REQUIREMENT. Quote only the lines from the top of the listing below down to and including the line with "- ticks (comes".

SOURCE DATA.

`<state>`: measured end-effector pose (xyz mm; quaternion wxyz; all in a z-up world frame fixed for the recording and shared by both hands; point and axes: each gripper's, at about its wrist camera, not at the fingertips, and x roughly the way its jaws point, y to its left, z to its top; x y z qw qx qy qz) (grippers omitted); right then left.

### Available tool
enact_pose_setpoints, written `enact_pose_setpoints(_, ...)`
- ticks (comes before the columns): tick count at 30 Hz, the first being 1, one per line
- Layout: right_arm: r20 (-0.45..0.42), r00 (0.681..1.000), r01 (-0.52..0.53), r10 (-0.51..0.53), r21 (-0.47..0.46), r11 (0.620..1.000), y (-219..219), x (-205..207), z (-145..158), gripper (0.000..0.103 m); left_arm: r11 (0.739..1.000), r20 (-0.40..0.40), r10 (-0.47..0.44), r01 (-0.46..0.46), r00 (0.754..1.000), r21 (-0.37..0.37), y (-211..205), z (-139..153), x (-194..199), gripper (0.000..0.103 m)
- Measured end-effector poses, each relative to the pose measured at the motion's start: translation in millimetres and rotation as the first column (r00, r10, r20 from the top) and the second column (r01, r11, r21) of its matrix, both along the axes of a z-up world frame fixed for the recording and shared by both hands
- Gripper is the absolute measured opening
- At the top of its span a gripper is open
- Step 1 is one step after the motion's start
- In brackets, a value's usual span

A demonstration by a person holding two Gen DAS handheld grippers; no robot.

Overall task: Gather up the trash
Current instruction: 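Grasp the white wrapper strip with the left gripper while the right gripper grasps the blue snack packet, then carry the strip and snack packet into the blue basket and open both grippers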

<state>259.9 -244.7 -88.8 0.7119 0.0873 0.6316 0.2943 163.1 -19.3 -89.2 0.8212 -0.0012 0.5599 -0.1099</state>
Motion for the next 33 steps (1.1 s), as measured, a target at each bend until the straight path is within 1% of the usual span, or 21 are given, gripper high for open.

PROBLEM SOLUTION.
`<state>`: measured end-effector pose (xyz mm; quaternion wxyz; all in a z-up world frame fixed for the recording and shared by both hands; point and axes: each gripper's, at about its wrist camera, not at the fingertips, and x roughly the way its jaws point, y to its left, z to its top; x y z qw qx qy qz) (grippers omitted); right then left.

### Available tool
enact_pose_setpoints, written `enact_pose_setpoints(_, ...)`
- ticks (comes before the columns): tick count at 30 Hz, the first being 1, one per line

That's the full output for the exercise.